▶ **What to produce**:
Go through the records and copy each line where the word "body" occurs.

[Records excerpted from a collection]
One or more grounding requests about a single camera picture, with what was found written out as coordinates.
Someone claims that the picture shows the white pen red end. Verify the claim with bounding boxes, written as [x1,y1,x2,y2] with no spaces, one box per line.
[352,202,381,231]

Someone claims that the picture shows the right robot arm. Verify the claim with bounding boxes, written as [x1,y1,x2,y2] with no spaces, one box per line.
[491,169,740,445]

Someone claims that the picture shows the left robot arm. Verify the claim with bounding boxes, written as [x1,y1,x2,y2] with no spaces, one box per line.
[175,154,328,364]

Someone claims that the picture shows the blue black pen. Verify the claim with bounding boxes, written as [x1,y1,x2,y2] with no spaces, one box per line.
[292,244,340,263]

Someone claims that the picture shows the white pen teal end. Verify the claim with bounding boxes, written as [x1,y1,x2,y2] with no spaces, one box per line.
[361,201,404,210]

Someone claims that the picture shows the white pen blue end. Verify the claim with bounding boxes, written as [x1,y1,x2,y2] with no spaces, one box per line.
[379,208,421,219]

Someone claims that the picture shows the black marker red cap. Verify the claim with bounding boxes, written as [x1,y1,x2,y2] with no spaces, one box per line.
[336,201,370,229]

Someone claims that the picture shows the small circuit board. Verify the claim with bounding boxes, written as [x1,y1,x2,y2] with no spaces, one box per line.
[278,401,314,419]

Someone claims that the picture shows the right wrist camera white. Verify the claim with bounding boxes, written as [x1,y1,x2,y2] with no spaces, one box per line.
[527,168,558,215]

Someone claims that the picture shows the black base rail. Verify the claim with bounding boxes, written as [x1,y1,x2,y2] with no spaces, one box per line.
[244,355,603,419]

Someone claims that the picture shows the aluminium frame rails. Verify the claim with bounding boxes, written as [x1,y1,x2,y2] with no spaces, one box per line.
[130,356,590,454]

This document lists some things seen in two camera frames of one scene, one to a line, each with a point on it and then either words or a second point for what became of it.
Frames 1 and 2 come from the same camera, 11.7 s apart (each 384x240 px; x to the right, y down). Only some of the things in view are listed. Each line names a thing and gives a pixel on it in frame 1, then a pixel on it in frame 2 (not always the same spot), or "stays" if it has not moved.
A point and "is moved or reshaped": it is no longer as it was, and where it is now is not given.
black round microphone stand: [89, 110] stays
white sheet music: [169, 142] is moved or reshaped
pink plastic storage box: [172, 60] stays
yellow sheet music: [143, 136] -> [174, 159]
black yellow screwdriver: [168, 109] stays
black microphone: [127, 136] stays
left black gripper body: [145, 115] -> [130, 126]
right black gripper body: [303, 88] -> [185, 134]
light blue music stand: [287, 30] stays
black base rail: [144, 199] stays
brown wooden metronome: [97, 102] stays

▶ **Answer below**:
left black gripper body: [145, 115] -> [130, 126]
right black gripper body: [303, 88] -> [185, 134]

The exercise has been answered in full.